You can do that too, you know. You have me now.

You have my family. You don’t have to face things alone anymore. ”

The silence that follows stretches long enough that I wonder if I’ve said too much too soon. When she finally speaks, her voice is thick with emotion.

“That’s a big promise to make to someone you’ve known for a few weeks.”

“It’s not a promise. It’s a fact.”

She leans forward until her forehead rests against the back of my neck, and her breath tickles my skin. “Maksim…”

“I know it’s complicated. I know I’m asking you to trust someone from the same world that hurt you. But I’m not Troy, and I’m not your parents. I see your strength, and I want to add to it, not take from it.”

“You scare me,” she whispers against my neck.

“Why?”

“Because you make me want things I’ve never let myself want before. Stability. Partnership. Someone who actually gives a damn whether I come home at night.”

I turn around on the cushion to face her, and the tears threatening in her green eyes make me want to promise her the world.

“You can have all of those things,” I tell her. “With me, if you’ll let yourself try.”

“What if I’m not good at it? What if I’m too damaged or too independent or too—”

“What if you’re perfect exactly as you are?”

She studies my face like she’s looking for lies or false promises. Whatever she sees must satisfy her, because she nods.

“Okay,” she whispers.

“Okay, what?”

“Okay, I’ll try.”

The relief that floods through me is so complete that I have to close my eyes for a moment to believe it. When I open them again, she’s watching me with something that looks suspiciously like wonder.

“Thank you,” I tell her.

“For what?”

“For trusting me with this. For staying.
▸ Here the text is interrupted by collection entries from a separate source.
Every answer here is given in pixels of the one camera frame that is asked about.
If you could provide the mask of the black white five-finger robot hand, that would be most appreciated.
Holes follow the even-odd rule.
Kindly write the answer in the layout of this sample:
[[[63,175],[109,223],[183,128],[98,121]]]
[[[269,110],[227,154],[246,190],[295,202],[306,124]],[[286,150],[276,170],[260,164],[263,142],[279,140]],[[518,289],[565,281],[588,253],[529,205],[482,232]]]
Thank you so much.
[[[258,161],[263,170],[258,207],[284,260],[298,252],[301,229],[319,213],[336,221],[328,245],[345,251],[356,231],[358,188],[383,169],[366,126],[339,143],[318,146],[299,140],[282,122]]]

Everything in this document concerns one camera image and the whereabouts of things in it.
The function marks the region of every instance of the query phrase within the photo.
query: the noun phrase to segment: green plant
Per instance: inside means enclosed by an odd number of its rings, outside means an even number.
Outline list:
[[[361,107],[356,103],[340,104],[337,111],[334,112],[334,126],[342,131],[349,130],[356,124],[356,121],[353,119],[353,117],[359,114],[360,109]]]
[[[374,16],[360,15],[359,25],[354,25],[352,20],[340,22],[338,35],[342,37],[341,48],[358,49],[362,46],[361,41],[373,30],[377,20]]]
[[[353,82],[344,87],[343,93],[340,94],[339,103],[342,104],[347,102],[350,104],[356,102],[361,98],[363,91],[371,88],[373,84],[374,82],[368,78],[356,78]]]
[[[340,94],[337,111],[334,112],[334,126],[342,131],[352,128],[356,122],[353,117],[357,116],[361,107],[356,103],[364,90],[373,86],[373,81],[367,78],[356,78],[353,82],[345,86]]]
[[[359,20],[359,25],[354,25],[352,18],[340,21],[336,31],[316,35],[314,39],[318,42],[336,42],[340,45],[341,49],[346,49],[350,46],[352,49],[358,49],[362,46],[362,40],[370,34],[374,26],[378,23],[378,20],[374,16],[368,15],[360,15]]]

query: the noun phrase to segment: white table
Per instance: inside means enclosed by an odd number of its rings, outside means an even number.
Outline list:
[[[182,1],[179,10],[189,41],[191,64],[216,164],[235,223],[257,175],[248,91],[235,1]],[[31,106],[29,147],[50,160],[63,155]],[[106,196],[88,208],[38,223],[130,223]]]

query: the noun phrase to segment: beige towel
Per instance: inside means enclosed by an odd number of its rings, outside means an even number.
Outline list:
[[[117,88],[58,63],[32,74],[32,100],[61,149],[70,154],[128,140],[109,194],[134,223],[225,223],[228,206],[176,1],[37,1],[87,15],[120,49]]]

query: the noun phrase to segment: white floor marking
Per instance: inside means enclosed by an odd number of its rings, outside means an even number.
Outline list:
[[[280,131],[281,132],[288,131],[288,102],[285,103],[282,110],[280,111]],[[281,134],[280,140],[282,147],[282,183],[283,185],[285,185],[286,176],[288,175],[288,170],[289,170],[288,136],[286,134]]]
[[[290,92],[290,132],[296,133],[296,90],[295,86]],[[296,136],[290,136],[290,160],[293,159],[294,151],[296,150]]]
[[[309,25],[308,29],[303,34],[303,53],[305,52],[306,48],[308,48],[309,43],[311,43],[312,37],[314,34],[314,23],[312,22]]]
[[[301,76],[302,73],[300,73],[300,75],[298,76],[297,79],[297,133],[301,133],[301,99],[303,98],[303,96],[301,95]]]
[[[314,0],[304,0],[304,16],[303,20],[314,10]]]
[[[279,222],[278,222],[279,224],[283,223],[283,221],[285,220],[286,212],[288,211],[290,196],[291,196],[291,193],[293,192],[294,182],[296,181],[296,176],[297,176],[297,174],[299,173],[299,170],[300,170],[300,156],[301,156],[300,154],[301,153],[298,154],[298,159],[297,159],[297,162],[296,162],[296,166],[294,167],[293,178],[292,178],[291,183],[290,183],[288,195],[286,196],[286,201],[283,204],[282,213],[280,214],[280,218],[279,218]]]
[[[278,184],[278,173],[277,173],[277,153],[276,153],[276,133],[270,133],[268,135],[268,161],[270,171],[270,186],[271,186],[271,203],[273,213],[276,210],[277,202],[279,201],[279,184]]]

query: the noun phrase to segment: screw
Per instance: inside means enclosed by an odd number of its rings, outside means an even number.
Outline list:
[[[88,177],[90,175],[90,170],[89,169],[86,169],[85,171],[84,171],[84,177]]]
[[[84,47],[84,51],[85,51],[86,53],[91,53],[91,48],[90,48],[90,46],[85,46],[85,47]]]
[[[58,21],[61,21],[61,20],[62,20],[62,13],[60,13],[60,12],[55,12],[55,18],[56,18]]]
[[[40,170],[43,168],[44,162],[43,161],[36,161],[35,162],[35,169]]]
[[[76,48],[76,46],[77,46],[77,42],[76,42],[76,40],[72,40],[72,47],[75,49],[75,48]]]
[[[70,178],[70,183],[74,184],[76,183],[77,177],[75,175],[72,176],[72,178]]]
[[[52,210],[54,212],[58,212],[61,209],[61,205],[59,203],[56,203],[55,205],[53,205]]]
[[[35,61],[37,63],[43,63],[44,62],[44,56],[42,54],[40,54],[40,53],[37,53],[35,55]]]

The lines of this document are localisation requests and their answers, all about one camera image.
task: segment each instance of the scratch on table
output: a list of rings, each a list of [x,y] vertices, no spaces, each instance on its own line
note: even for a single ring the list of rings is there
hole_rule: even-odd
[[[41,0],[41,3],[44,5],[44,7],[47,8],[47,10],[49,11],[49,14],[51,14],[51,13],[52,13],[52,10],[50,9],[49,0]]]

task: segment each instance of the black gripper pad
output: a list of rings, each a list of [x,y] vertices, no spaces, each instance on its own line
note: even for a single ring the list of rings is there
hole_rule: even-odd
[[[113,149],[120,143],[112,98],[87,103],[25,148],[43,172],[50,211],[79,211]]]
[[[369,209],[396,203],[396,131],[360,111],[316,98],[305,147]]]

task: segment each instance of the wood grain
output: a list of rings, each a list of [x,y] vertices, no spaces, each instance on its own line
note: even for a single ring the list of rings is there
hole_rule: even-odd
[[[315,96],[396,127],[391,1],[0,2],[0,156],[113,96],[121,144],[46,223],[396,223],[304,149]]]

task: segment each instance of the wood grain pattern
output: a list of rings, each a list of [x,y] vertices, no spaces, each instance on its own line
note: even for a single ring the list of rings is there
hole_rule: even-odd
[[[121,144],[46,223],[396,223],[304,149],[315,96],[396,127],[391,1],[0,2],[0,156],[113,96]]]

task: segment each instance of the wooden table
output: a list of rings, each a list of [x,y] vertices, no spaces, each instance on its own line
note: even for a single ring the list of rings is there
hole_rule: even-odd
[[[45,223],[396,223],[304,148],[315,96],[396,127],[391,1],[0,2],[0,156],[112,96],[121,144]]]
For being brave enough to let yourself want something good.”

She reaches out and touches my face with fingers that smell like the massage oil she used on my shoulders. “Thank you for catching me when I jumped off that shipping container.”

“Thank you for jumping in the first place.”
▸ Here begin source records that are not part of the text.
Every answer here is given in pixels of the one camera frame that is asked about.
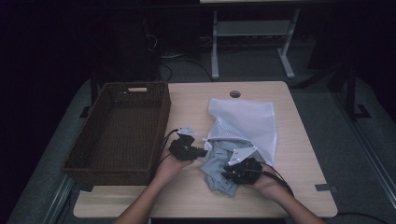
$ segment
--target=gray garment
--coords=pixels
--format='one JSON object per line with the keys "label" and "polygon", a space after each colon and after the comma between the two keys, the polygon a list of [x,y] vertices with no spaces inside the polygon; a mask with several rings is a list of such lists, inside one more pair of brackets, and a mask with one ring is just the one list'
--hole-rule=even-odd
{"label": "gray garment", "polygon": [[228,165],[228,161],[233,155],[235,148],[252,147],[249,141],[240,140],[216,140],[210,141],[212,150],[209,152],[207,161],[201,166],[201,170],[207,174],[205,179],[210,190],[219,190],[222,194],[235,196],[235,183],[227,180],[221,175],[224,172],[224,166]]}

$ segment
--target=brown wicker basket
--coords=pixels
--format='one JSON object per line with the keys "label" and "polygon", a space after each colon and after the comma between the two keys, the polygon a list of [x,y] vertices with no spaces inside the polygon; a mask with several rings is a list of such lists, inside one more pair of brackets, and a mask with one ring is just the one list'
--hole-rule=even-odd
{"label": "brown wicker basket", "polygon": [[107,83],[62,171],[80,185],[147,185],[170,106],[165,82]]}

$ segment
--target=person
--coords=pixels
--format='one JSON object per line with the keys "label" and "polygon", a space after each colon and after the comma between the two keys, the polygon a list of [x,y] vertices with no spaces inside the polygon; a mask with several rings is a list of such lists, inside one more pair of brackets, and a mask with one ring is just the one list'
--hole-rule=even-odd
{"label": "person", "polygon": [[[160,196],[162,189],[165,188],[165,186],[169,184],[184,167],[193,163],[193,161],[177,160],[172,154],[170,154],[168,149],[163,151],[162,158],[163,160],[160,163],[152,181],[143,190],[139,197],[137,197],[137,199],[129,205],[119,217],[116,218],[114,224],[147,224],[149,214]],[[274,175],[276,174],[275,171],[267,165],[262,164],[262,168],[264,171]],[[278,203],[297,224],[325,223],[290,195],[271,177],[261,175],[252,187],[263,197]]]}

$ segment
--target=person's left hand
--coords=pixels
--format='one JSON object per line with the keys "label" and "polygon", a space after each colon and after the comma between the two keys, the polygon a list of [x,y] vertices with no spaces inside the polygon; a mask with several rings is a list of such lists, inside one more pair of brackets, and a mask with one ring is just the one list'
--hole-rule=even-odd
{"label": "person's left hand", "polygon": [[175,158],[174,155],[170,154],[169,149],[165,149],[161,155],[161,160],[163,160],[154,176],[153,181],[158,181],[163,187],[172,181],[181,169],[192,164],[194,161],[180,161]]}

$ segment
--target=background table
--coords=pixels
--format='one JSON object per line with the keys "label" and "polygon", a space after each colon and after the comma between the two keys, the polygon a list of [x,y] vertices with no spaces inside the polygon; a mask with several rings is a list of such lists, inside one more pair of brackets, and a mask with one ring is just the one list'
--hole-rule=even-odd
{"label": "background table", "polygon": [[[209,99],[229,99],[230,91],[240,91],[240,99],[274,102],[278,142],[276,169],[288,181],[295,197],[320,217],[333,217],[337,209],[329,191],[317,191],[326,184],[304,125],[283,82],[222,82],[169,85],[172,106],[167,131],[189,126],[198,132],[194,144],[203,146],[214,120],[207,112]],[[209,190],[200,170],[200,161],[186,167],[160,196],[151,217],[286,217],[277,204],[264,199],[254,189],[240,186],[231,198]],[[117,217],[144,187],[102,186],[81,192],[76,217]]]}

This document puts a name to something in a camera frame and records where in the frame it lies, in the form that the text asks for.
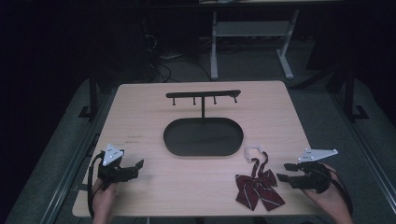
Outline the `black hook stand with tray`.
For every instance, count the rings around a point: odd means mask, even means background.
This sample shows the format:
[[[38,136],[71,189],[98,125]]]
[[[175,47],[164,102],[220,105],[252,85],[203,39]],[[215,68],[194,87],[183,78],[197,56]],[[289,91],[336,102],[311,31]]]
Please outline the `black hook stand with tray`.
[[[194,105],[201,99],[201,116],[199,118],[175,119],[163,131],[166,148],[180,157],[224,157],[233,155],[239,150],[244,140],[241,126],[232,119],[210,118],[205,115],[205,99],[212,98],[216,104],[217,97],[236,98],[240,90],[228,91],[193,91],[168,92],[166,98],[176,104],[178,98],[191,98]]]

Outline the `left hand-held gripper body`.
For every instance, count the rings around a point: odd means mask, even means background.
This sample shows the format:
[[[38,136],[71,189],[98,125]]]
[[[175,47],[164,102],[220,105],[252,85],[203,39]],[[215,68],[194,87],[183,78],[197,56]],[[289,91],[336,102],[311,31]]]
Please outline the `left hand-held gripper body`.
[[[122,149],[117,149],[110,144],[107,145],[103,160],[99,164],[97,175],[103,181],[102,190],[107,189],[112,183],[123,182],[123,172],[130,171],[120,167],[123,155],[124,151]]]

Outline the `person's right hand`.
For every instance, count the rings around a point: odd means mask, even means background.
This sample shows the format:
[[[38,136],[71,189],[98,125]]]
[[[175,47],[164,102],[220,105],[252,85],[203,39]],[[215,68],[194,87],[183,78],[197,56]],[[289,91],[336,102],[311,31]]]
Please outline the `person's right hand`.
[[[353,219],[348,212],[347,203],[335,185],[316,194],[313,190],[303,189],[303,193],[322,211],[324,211],[334,224],[353,224]]]

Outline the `black metal stand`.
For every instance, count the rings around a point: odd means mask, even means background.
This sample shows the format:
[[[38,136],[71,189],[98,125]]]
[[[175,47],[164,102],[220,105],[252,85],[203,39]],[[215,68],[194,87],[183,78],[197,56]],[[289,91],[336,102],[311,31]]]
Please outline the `black metal stand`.
[[[361,105],[354,105],[354,75],[352,66],[349,63],[345,65],[344,112],[351,122],[356,119],[368,119],[364,108]]]
[[[92,69],[89,76],[89,100],[89,104],[81,108],[78,116],[93,121],[98,111],[97,74],[95,68]]]

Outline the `person's left hand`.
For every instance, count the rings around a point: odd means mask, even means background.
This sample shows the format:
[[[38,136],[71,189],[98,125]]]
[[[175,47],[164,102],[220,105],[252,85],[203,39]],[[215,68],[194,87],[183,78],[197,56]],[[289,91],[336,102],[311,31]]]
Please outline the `person's left hand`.
[[[92,187],[95,195],[92,199],[94,212],[92,224],[110,224],[113,218],[113,205],[116,200],[117,184],[112,183],[107,189],[102,190],[103,181],[97,179]]]

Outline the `white metal desk frame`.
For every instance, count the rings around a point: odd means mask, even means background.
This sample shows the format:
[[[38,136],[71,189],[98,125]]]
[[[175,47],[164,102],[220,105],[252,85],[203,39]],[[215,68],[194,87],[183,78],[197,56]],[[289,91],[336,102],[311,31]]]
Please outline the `white metal desk frame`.
[[[299,16],[299,9],[295,9],[288,21],[218,21],[217,12],[213,13],[211,51],[210,51],[210,78],[219,78],[217,39],[219,37],[284,37],[284,43],[276,50],[286,79],[294,79],[287,60],[287,50]]]

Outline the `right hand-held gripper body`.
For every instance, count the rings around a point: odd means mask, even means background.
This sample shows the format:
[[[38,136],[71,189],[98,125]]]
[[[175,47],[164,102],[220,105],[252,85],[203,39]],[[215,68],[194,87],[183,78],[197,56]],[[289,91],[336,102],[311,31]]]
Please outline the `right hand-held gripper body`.
[[[337,154],[337,149],[306,148],[292,168],[295,172],[304,172],[304,175],[294,176],[291,186],[294,189],[313,189],[316,193],[324,192],[330,186],[332,178],[330,171],[318,161]]]

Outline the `dark red striped bow tie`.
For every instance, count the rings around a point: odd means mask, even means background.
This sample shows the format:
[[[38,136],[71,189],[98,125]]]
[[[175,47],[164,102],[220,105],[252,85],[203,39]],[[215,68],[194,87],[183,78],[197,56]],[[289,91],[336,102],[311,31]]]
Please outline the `dark red striped bow tie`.
[[[268,154],[261,146],[249,145],[245,147],[245,157],[253,162],[250,175],[236,175],[235,183],[238,188],[236,201],[251,211],[256,209],[258,202],[262,202],[267,211],[272,211],[285,204],[282,197],[274,190],[277,181],[274,173],[265,166],[269,161]]]
We sit there looking at each other, both of us aware that something fundamental has changed between us tonight. The attraction has always been there, but now there’s something deeper—understanding, trust, the beginning of real intimacy.

“I should probably let you get some sleep,” she says eventually, though she makes no move to get up.
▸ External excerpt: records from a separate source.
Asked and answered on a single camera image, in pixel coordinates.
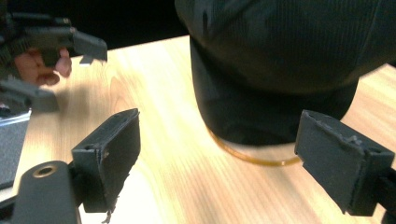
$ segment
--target gray mat
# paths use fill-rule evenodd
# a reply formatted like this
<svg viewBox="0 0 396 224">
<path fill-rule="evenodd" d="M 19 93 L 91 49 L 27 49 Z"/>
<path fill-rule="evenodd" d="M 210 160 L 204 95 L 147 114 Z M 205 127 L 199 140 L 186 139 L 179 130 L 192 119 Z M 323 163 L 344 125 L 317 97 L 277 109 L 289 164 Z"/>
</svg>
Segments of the gray mat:
<svg viewBox="0 0 396 224">
<path fill-rule="evenodd" d="M 0 126 L 0 189 L 12 186 L 28 121 Z"/>
</svg>

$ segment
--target table surface
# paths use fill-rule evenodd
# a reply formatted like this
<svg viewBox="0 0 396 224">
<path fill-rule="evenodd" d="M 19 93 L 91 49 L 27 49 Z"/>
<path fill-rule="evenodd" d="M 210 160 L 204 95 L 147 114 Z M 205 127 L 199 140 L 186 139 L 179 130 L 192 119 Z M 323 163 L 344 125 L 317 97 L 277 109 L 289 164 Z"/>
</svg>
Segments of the table surface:
<svg viewBox="0 0 396 224">
<path fill-rule="evenodd" d="M 373 217 L 343 215 L 300 162 L 260 166 L 222 150 L 195 101 L 187 36 L 111 50 L 107 63 L 79 60 L 51 87 L 61 110 L 32 114 L 16 187 L 29 168 L 70 162 L 71 148 L 108 117 L 138 108 L 141 154 L 111 223 L 380 223 L 380 205 Z M 396 151 L 396 70 L 384 65 L 363 77 L 342 121 Z M 293 144 L 247 151 L 273 160 L 292 156 Z M 83 223 L 106 217 L 81 216 Z"/>
</svg>

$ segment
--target black hat
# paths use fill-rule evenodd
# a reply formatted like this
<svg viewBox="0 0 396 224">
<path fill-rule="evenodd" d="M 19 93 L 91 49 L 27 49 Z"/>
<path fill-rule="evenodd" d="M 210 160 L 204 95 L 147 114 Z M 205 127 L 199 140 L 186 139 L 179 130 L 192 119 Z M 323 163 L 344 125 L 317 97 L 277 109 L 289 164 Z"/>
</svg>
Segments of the black hat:
<svg viewBox="0 0 396 224">
<path fill-rule="evenodd" d="M 176 7 L 191 35 L 202 118 L 239 144 L 295 141 L 303 109 L 341 119 L 359 77 L 395 59 L 390 0 L 176 0 Z"/>
</svg>

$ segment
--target human hand
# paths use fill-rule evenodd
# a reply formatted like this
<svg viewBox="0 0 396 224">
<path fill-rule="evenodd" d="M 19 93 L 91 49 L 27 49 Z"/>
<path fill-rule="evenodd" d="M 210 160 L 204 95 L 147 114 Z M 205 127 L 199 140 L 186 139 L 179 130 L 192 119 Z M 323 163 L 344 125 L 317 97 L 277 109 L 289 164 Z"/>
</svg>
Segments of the human hand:
<svg viewBox="0 0 396 224">
<path fill-rule="evenodd" d="M 67 49 L 61 49 L 61 58 L 54 68 L 44 65 L 43 58 L 38 49 L 28 49 L 25 53 L 17 56 L 14 63 L 21 75 L 21 79 L 37 85 L 52 86 L 59 82 L 60 76 L 69 77 L 72 72 L 72 61 Z"/>
</svg>

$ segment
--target wooden table
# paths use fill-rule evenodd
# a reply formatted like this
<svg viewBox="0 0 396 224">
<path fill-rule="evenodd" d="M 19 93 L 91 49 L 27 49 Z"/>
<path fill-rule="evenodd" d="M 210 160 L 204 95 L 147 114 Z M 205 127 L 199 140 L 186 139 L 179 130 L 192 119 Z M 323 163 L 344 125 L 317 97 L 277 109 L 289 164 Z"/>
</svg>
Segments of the wooden table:
<svg viewBox="0 0 396 224">
<path fill-rule="evenodd" d="M 219 148 L 195 101 L 187 36 L 111 50 L 107 63 L 90 67 L 78 66 L 79 59 L 72 76 L 51 88 L 61 111 L 31 117 L 17 186 L 41 162 L 70 162 L 70 149 L 103 121 L 137 107 L 141 154 L 111 223 L 380 223 L 381 206 L 373 217 L 343 215 L 300 162 L 254 165 Z M 396 151 L 393 67 L 361 79 L 343 122 Z M 287 145 L 275 154 L 292 150 Z M 104 219 L 82 214 L 83 223 Z"/>
</svg>
“Stay with me tonight,” I hear myself saying. “Not for anything physical, just… stay. I don’t want to be alone, and I don’t think you do either.”

“Maksim…”

“Just to sleep. I have a huge bed, and after today, I think we could both use the comfort of not being alone.”

She bites her lower lip while she considers the request, and I hold my breath waiting for her answer. Finally, she nods.

“Okay. Just to sleep.”

“Just to sleep,” I agree, though we both know it means more than that.